__TASK__:
All of the data below needs to be set down once more, exactly as written.

|---|

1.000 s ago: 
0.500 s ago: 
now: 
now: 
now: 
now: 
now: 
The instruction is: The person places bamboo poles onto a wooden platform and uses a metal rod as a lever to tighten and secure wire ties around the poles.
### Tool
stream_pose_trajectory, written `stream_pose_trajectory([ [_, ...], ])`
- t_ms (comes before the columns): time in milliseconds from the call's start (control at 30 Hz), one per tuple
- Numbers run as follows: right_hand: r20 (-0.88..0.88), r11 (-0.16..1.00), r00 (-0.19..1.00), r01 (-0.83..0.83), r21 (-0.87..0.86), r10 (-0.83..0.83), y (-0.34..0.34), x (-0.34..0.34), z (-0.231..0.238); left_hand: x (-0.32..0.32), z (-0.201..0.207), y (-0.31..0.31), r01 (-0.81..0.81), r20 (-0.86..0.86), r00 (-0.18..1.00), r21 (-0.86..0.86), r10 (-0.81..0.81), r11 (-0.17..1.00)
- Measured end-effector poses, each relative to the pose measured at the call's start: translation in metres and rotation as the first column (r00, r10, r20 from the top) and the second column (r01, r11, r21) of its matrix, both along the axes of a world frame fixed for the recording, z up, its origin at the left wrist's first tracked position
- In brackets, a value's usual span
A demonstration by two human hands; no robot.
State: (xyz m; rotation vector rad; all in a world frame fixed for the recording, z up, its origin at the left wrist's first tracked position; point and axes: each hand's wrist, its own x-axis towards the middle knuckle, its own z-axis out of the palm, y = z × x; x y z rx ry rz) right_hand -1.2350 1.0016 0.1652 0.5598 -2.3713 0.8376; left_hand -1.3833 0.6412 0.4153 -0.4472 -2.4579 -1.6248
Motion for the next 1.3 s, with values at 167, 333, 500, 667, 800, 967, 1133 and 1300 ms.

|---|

__FINAL ANSWER__:
1.000 s ago: 
0.500 s ago: 
now: 
now: 
now: 
now: 
now: 
The instruction is: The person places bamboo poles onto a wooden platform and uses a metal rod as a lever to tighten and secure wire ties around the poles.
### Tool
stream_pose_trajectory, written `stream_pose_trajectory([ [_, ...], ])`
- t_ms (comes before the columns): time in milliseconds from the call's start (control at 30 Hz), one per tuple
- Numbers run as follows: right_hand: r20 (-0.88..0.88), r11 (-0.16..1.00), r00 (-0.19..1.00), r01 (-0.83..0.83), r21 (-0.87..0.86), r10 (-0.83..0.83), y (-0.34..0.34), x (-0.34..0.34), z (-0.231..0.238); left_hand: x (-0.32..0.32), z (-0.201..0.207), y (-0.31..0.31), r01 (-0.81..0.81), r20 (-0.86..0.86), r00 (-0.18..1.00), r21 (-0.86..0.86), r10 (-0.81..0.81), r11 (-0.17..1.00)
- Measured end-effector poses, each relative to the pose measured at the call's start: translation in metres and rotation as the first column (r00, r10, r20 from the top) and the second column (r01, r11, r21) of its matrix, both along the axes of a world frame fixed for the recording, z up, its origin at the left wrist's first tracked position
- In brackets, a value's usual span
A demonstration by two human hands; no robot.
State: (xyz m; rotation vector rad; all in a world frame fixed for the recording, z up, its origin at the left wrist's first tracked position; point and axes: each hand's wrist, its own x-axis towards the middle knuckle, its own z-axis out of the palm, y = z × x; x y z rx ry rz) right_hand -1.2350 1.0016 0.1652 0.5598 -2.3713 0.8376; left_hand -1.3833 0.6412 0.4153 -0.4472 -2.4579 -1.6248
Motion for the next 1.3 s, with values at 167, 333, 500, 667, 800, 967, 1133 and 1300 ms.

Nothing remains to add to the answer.